One of the biggest benefits of migrating to App Router comes in the form of being able to delegate the fetching of data to the component level. App Router now focuses on Server and Client components, where Server components can still reap the benefits of Static Site Generation (SSG) and caching of that content, while also delegating client interactions to Client Components, where state being used was my primary use-case for that. My only client component in this entire site ended up being my Header.tsx where I leverage state for a mobile navigation menu. Another benefit of shared Layouts includes sharing that state across the entire site as a user navigates between pages. As you work with Server Components, the default behavior is to fetch data and cache that across the application to share with other components through memoization. This is an incredibly power feature to provide a simple and granular data fetching strategy.

App Dir Structure

The new App Dir structure for App Router brings a structured approach to managing Pages, Layouts, and the overall router structure. Page router, in my opinion, was a bit more friendly to newer developers working with Next.js. The new App Router file structure, however, follows a semantic approach you can see in the image below.

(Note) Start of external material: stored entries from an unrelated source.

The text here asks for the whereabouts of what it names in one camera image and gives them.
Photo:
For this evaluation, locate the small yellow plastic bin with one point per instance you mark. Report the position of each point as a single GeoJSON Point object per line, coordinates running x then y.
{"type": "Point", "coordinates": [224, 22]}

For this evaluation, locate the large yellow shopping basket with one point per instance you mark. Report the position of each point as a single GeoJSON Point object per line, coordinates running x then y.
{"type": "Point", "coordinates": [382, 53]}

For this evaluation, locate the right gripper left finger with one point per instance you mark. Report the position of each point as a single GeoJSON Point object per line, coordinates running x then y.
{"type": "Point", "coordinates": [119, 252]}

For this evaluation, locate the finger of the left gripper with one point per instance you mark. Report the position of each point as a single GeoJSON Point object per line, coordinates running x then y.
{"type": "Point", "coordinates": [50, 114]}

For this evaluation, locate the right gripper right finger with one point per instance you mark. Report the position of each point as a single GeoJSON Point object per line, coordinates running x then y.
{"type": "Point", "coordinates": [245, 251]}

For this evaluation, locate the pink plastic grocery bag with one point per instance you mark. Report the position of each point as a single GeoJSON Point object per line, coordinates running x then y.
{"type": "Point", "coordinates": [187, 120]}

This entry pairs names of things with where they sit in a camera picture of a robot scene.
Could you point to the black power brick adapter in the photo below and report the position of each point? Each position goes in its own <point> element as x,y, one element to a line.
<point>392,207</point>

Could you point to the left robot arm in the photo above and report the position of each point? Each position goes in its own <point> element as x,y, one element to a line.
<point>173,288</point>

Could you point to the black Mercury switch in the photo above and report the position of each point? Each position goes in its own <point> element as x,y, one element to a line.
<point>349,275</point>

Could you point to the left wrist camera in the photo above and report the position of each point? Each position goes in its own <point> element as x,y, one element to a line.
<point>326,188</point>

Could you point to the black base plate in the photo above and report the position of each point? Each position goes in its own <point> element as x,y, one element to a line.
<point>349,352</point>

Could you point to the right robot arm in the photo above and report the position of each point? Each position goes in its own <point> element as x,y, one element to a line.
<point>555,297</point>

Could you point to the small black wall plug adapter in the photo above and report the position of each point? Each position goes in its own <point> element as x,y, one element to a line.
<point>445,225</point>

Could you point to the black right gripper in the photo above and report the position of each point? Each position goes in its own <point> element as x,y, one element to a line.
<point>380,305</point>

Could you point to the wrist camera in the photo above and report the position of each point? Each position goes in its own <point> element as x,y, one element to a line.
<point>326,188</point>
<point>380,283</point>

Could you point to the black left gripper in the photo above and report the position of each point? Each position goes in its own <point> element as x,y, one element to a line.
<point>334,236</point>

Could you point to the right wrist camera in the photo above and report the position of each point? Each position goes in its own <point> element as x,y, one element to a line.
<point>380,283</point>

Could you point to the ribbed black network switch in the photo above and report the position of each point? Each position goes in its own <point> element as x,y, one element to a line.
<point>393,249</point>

App Dir Structure, Next.js

To start, you have a root page and root layout file. This layout acts as your Root Layout for the entire site, though you can also delegate layout support to the route level. For each route, you can define a folder that contains a page file as well, and a layout file if you do need more granular layout support. Dynamic routes still use a [ ] approach, but now the variable that will drive your page is called out at the folder level, again with a page file that will contain dynamic routing logic.

Typescript Support

Next.js has continued to provide a more seamless support structure for Typescript, and v13 and the current npx create-next-app@latest CLI toolset/app setup has a great workflow to automatically setup your Typescript config file and overall app support. Coming from v10 / v11, the process to step into this seems far better with v13.

Next Steps

Diving into App Router has pushed me to want to eventually move HomeKitchen, my current Recipe SaaS application being worked on, over from Page Router. The benefits of data fetching strategies and the Server/Client component structure would have been (and will be) tremendously impactful in the application architecture I would have been able to build from the start.